Sunday, August 8, 2010

my Jie Jie

some of you might remember this recent post, and the first time i documented a very poignant dialogue between E and me. and while i had hopes of coming home to post about our fabulous weekend at my sisters and an outrageous anime convention (where, i'll be damned i actually felt like i sort of "fit in" or maybe would have if i'd known about anime as a teen?)- it seems after unpacking, and going through our nightly routine, this was a bit more relevant, and before i'd lost what i felt in the moment, i had to get it down in words. though, i guess, like most things that move me in unexpected ways, words often fail.

we have a very structured though not inflexible liturgy to our nightly routine. usually bath, dinner, some quiet playtime, brush teeth, story. if it's saturday, it's "big bed day"- her favorite day of the week. she gets to spend 10 or 15 minutes snuggled up to mama and baba before, sleepily, she's transferred back to her toddler bed that is within a foot of our own. yes, she still sleeps in our room and my guess is it will be a few more months before she's ready to venture to the "big girl room" (and bed).
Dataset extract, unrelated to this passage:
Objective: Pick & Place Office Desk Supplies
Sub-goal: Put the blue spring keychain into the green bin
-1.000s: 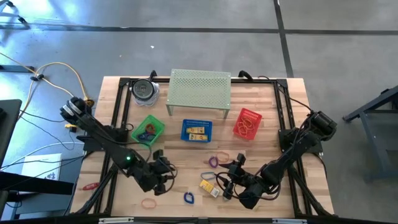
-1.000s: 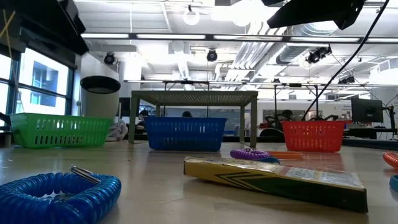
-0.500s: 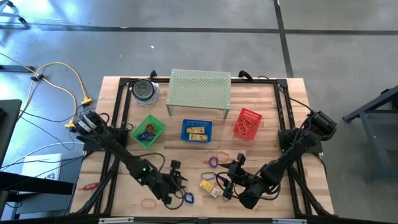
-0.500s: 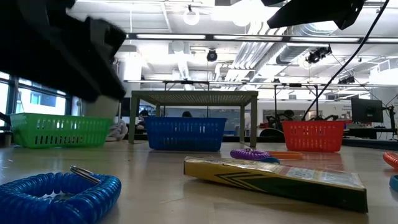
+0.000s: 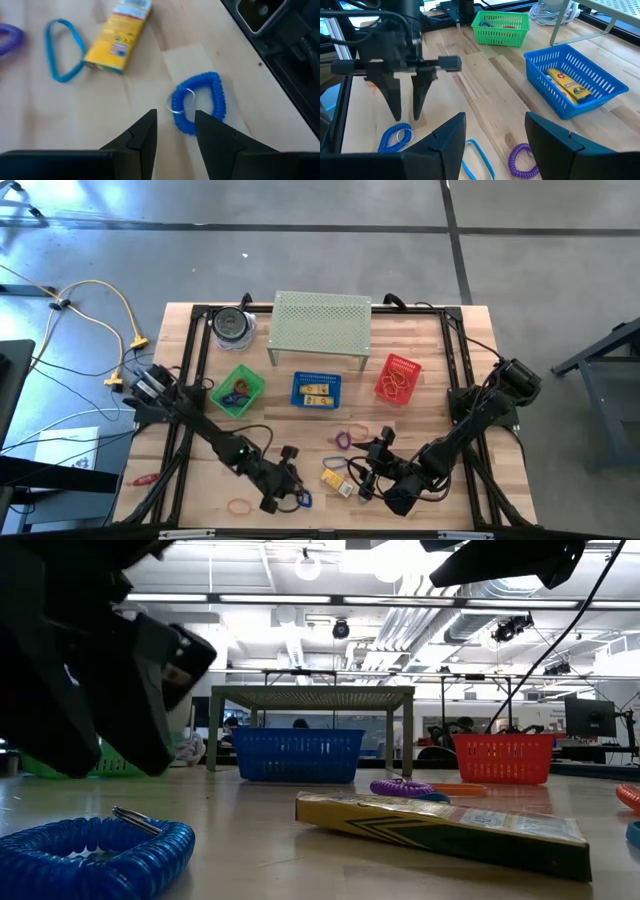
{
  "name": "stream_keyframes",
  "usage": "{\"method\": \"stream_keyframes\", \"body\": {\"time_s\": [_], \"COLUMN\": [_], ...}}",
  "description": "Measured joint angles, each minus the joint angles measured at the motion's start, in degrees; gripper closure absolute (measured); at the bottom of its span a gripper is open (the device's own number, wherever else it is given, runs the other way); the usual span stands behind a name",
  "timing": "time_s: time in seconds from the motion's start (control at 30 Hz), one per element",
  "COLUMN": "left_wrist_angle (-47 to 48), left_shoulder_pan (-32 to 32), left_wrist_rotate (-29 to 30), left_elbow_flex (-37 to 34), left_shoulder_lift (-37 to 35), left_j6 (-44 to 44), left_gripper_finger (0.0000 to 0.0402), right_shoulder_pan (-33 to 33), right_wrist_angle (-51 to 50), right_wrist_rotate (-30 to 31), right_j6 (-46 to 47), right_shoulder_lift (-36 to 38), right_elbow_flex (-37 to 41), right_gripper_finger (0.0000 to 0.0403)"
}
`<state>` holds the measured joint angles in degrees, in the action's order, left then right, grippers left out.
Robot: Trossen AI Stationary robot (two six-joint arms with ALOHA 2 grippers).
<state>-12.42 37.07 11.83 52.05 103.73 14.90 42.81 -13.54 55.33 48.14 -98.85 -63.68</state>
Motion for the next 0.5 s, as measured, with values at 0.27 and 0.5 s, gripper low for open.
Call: {"method": "stream_keyframes", "body": {"time_s": [0.27, 0.5], "left_wrist_angle": [-3.3, -3.4], "left_shoulder_pan": [-2.2, -2.5], "left_wrist_rotate": [-6.6, -7.5], "left_elbow_flex": [0.0, 0.0], "left_shoulder_lift": [2.0, 2.0], "left_j6": [-0.9, -0.9], "left_gripper_finger": [0.0276, 0.0276], "right_shoulder_pan": [-0.1, -0.1], "right_wrist_angle": [0.0, -0.1], "right_wrist_rotate": [0.0, 0.0], "right_j6": [0.0, -0.1], "right_shoulder_lift": [0.0, 0.0], "right_elbow_flex": [0.0, 0.0], "right_gripper_finger": [0.0210, 0.0210]}}
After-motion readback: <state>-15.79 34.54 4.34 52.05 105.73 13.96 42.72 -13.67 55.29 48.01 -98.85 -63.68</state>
what started the night of that first conversation about china (in that first post) is a new ritual: she asks to see her "china pictures" regularly. and how much i welcome that request. i don't stay with her each time as she usually prefers to study them alone before laying down to sleep. i am, in E fashion, instructed to return and check on her in "4 minutes. not 8, 8 too long" (these numbers her favorites that correspond, respectively, with her age and the time mom gets home from work). some nights this new custom leads to a flood of tears (with lots of holding time), though surprisingly- those tears are often unrelated to the prior examination of photos. in the last few days, she has seemed almost uplifted by the process and falls asleep quickly and easily afterward.

tonight? well, tonight was special. she asked if she could hang some photos of "my Jie Jie" on the wall right next to her bed. (this is her most cherished ayi, and though it wouldn't have been customary to call her "big sister", she insists this was her name). this is also the ayi that she considers her "china mama" (will she be lucky to have 3? or will it be the hardest truth of her life?).

since i didn't have any available frames, tape sufficed and my girl is sleeping very soundly with her favorite nanny watching over her. (i should add, she asks for Jie Jie to come live with us as routinely as she asks to see her photos)...

if only i could make every.single.wish of hers come true. for now, these pictures and our talks will have to do...

her favorite nanny "Jie Jie" (she calls her this)

Sunday, August 1, 2010

conversation with E


E: I need to get big so I walk

Mama: E, you won't walk sweet pea, remember? Because that one leg doesn't work like your other one.